Stored items:
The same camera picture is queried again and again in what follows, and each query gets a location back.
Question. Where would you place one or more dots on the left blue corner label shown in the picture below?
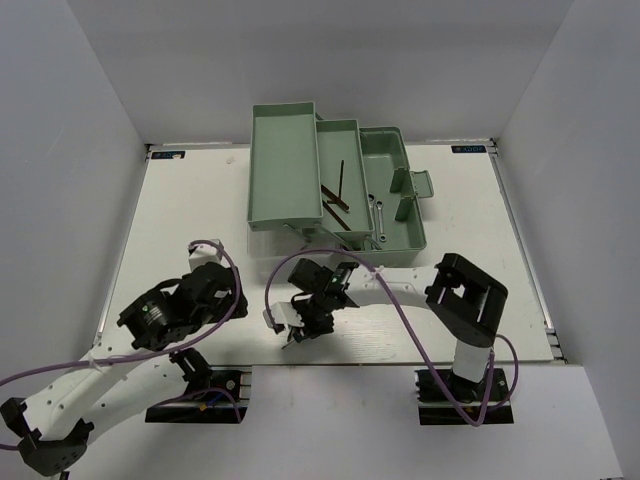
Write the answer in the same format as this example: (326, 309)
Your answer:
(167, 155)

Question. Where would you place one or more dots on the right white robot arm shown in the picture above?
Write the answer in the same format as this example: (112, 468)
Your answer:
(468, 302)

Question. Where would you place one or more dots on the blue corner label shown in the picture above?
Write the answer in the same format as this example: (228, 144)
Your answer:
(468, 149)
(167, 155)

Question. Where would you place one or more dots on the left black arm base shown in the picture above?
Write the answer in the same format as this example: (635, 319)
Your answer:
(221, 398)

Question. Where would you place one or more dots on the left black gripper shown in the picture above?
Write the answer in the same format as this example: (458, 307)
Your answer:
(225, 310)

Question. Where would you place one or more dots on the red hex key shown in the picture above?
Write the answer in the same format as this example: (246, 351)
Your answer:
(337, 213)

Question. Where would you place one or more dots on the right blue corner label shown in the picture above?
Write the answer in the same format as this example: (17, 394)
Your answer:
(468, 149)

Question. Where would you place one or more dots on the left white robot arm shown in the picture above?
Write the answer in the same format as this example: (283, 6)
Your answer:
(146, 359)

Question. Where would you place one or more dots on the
---
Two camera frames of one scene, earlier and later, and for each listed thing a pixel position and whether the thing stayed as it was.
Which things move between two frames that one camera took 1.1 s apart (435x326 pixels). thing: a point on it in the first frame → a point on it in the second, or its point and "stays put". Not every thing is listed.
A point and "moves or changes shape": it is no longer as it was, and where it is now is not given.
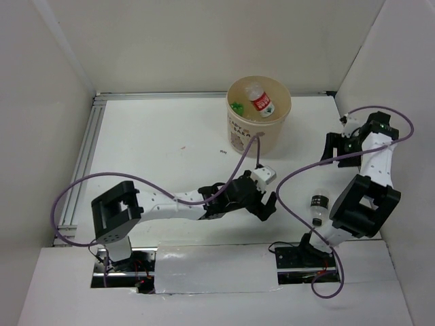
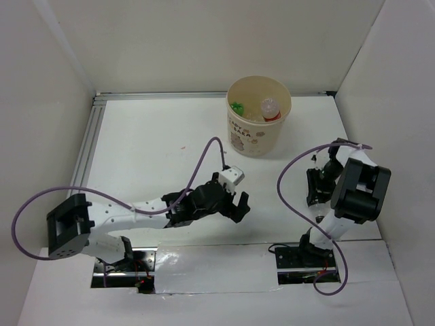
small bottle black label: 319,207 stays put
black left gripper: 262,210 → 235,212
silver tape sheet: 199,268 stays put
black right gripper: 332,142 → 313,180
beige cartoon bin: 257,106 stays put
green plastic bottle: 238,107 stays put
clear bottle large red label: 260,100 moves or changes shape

* WHAT TO PRODUCE:
In the entries above, which lines hold the word "moves"? Copy them out.

* FINISHED TASK:
A point and "moves or changes shape": it is no longer as it was, and where it is now is not given.
clear bottle large red label: 260,100 moves or changes shape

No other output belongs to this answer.